Coordonnée à l’hôpital Bichat AP-HP et à la Harvard Medical School, une étude internationale a permis d’identifier les patients coronariens stables qui pourraient bénéficier d’une faible dose d’anticoagulants en plus de l’aspirine. Ce traitement, plus efficace dans la prévention d’événements cardiovasculaires au long cours, est toutefois susceptible d’entraîner des saignements. Ces travaux, menés par le Dr Arthur Darmon au sein du département de cardiologie de l’hôpital Bichat AP-HP, du réseau de recherche clinique « FACT – French alliance for cardiovascular trials », de l’unité UMR 1148 Inserm « Laboratoire de recherche vasculaire translationnelle », du Département hospitalo-universitaire « Fibrosis, Inflammation and REmodeling » (FIRE), de l’Université de Paris et de l’Imperial College, ont fait l’objet le 02 juillet 2019 d’une publication dans la revue Journal of the American college of cardiology.
La maladie coronaire est la première cause de décès au monde et la seconde en France. Elle est liée à des rétrécissements sur les artères coronaires qui irriguent le muscle cardiaque (ou myocarde), qui peuvent se compliquer de thrombose, entraînant alors un infarctus du myocarde.
Chez les patients coronariens stables, en dehors de la période post-infarctus ou des mois suivant l’implantation d’un stent coronaire, le traitement préventif des événements cardiaques, tels qu'un infarctus, un accident vasculaire cérébral ou un décès cardiovasculaire, repose habituellement sur l'administration d’aspirine à faible dose. Des données récentes* suggèrent que chez certains patients, l’ajout d’une faible dose d’anticoagulants pourrait s’avérer plus efficace. Toutefois leur administration s’accompagne d’une augmentation notable du risque de saignement.
Une équipe, coordonnée par le Pr Gabriel Steg à l’hôpital Bichat AP-HP et le Dr Deepak Bhatt (Harvard Medical School, Boston, MA, USA), a analysé les données de près de 17 000 patients coronariens stables, regroupées au sein du registre international REACH (pour « REduction of Atherothrombosis for Continued Health ») dédié à l’étude des patients à risque d’événements athérothrombotiques. Elle avait pour objectif d’identifier les caractéristiques des patients susceptibles d’avoir le bénéfice/risque le plus favorable à l’administration combinée d’aspirine et d’anticoagulants.
L’équipe a ainsi observé que les patients qui cumulaient plusieurs facteurs de risque (tels que l’âge, l’insuffisance rénale chronique, le diabète, le tabagisme, l’artérite des membres inférieurs, l’insuffisance cardiaque et les plaques carotides…) avaient un risque plus important d’être victime d’un événement cardiovasculaire. En revanche, l’équipe n’a pas observé d’augmentation notable du risque de saignement. Le bénéfice clinique "net" (prévention des évènements cardiovasculaires moins risque de saignement) augmentait directement en fonction du nombre de critères présents, de 6,5% pour les patients ayant un seul critère, à 10,7%, 14,6% et 19,1% pour les patients ayant respectivement deux, trois et quatre critères ou plus.
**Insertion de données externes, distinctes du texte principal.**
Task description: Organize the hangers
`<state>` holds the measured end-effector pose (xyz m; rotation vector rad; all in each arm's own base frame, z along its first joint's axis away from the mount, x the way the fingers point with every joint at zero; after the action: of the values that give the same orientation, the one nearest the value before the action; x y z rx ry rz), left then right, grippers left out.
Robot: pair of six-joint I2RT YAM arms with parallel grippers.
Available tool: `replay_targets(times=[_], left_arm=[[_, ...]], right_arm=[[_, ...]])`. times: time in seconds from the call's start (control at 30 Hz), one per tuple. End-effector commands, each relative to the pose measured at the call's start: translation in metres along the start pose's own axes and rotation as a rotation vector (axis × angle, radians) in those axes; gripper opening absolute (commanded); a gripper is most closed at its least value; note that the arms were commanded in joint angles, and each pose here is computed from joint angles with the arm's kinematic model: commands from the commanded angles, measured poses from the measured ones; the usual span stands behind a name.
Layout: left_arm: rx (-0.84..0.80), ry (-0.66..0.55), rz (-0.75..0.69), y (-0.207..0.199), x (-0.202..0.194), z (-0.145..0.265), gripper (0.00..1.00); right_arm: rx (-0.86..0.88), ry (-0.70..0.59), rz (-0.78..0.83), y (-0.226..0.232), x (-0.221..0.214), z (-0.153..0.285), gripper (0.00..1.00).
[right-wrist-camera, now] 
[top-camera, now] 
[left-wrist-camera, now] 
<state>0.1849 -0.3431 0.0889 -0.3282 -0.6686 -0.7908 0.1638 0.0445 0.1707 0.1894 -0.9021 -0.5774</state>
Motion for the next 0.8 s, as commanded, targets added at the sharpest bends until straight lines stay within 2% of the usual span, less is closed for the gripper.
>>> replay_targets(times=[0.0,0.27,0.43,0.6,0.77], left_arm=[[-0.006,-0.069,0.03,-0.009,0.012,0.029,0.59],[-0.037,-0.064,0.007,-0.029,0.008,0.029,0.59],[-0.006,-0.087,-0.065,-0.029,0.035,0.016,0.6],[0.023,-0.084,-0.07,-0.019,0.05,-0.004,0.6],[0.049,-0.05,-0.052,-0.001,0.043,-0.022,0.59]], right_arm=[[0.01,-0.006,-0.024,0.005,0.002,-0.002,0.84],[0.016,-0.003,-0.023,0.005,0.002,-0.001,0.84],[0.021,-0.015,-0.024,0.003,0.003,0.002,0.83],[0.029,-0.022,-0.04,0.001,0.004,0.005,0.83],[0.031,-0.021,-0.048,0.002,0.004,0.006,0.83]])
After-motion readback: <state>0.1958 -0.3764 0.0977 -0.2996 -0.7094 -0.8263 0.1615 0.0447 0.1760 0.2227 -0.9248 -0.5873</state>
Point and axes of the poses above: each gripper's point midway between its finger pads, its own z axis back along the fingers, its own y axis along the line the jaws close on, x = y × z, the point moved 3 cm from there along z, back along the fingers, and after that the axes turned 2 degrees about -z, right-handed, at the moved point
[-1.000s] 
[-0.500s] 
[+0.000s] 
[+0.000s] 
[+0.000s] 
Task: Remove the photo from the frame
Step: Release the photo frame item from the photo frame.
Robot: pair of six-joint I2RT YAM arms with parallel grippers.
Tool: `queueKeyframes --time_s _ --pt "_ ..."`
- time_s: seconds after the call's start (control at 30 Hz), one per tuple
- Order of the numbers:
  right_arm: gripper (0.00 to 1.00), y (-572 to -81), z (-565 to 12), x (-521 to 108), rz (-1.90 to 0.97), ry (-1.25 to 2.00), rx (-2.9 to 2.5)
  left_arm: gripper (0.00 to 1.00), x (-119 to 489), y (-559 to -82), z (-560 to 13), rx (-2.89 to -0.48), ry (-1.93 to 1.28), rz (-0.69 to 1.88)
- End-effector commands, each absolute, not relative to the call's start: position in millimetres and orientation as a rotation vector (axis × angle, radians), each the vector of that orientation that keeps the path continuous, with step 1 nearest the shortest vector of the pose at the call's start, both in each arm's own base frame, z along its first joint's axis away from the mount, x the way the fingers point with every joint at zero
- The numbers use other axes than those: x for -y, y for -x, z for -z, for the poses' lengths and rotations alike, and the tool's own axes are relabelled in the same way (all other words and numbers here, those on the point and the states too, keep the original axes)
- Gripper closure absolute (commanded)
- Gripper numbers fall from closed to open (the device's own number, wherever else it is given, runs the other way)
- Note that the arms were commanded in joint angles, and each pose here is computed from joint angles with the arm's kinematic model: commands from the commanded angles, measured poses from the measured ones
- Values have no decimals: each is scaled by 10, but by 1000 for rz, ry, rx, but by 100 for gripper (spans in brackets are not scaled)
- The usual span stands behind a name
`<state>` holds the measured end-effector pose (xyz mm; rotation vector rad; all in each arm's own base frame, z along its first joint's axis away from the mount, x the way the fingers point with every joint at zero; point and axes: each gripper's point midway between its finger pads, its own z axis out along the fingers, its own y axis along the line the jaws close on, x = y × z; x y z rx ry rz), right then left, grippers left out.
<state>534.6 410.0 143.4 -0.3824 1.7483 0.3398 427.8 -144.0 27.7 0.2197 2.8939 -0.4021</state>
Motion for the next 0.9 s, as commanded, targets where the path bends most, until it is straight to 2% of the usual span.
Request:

Ces résultats suggèrent que les patients cumulant deux facteurs de risque de l'étude ou plus sont les plus à même de tirer un bénéfice net d’un renforcement du traitement préventif qui combinerait une administration d’aspirine et d’anticoagulants. Ils contribuent ainsi à mieux optimiser le traitement antithrombotique chez les patients coronariens stables.
*Rivaroxaban with or without Aspirin in Stable Cardiovascular Disease
October 5, 2017 / N Engl J Med 2017; 377:1319-1330; DOI: 10.1056/NEJMoa1709118
Source :
Darmon A, Sorbets E, Ducrocq G, Elbez Y, Abtan J, Popovic B, Ohman EM, Röther J, Wilson PF, Montalescot G, Zeymer U, Bhatt DL, Steg PG.
Journal of the American College of Cardiology 2019;73:3281-91.